The reply must consist of the complete listing, reproduced exactly, with no images included.

DATASET CONTENT: Begin

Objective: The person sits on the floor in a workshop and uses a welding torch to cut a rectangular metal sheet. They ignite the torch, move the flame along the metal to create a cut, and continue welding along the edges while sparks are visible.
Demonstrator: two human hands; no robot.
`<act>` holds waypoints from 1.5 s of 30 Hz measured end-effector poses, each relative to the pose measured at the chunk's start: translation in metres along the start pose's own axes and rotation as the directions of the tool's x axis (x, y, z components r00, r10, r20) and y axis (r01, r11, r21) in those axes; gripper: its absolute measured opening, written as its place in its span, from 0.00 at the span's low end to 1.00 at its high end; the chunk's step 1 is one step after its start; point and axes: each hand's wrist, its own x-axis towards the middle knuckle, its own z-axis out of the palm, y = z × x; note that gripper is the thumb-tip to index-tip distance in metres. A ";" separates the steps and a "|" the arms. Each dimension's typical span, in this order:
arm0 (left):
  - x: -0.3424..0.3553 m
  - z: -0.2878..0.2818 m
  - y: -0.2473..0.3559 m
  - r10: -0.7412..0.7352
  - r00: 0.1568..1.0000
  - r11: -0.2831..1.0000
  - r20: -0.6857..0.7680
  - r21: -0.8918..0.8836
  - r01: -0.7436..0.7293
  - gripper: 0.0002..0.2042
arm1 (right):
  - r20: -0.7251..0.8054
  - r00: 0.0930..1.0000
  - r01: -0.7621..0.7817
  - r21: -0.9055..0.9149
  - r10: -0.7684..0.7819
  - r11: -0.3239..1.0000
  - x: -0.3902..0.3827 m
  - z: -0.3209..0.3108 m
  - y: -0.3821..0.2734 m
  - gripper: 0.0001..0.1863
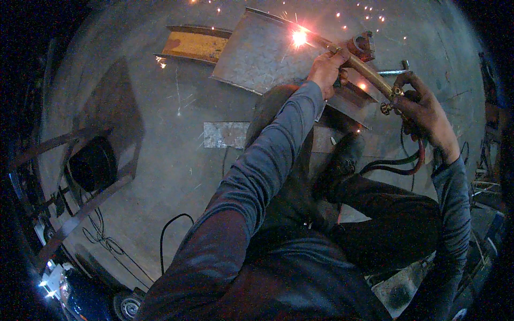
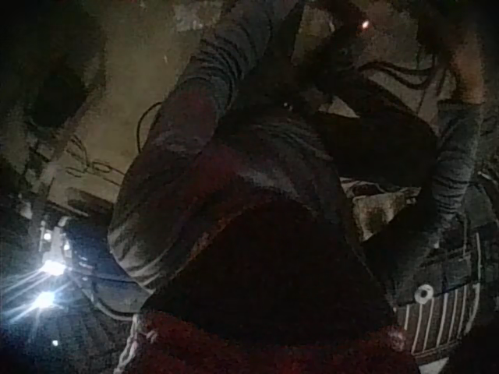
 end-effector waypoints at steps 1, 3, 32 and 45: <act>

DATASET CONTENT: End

■ EXERCISE SOLUTION:
Objective: The person sits on the floor in a workshop and uses a welding torch to cut a rectangular metal sheet. They ignite the torch, move the flame along the metal to create a cut, and continue welding along the edges while sparks are visible.
Demonstrator: two human hands; no robot.
`<act>` holds waypoints from 1.5 s of 30 Hz measured end-effector poses, each relative to the pose measured at the chunk's start: translation in metres along the start pose's own axes and rotation as the directions of the tool's x axis (x, y, z components r00, r10, r20) and y axis (r01, r11, r21) in those axes; gripper: its absolute measured opening, written as its place in its span, from 0.00 at the span's low end to 1.00 at its high end; the chunk's step 1 is one step after its start; point and axes: each hand's wrist, its own x-axis towards the middle knuckle, its own z-axis out of the palm, y = z × x; note that gripper is the thumb-tip to index-tip distance in metres. A ";" separates the steps and a "|" the arms. Each dimension's typical span, in this order:
arm0 (left):
  - x: -0.3424..0.3553 m
  - z: -0.2878..0.2818 m
  - y: -0.2473..0.3559 m
  - r10: -0.7412..0.7352
  - r00: 0.1568..1.0000
  - r11: -0.2831..1.0000
  - r20: -0.6857..0.7680
  - r21: -0.8918..0.8836
  - r01: -0.7436..0.7293
  - gripper: 0.0002..0.2042
arm1 (right):
  - r20: -0.7251..0.8054
  - r00: 0.0930..1.0000
  - r01: -0.7621..0.7817
  - r21: -0.9055..0.9149
  - r10: -0.7684..0.7819
  - r11: -0.3239..1.0000
  - x: -0.3902..0.3827 m
  - z: -0.3209..0.3108 m
  - y: -0.3821..0.2734 m
  - gripper: 0.0001..0.1863
 end-effector waypoints at steps 1, 3, 32 and 45: <act>

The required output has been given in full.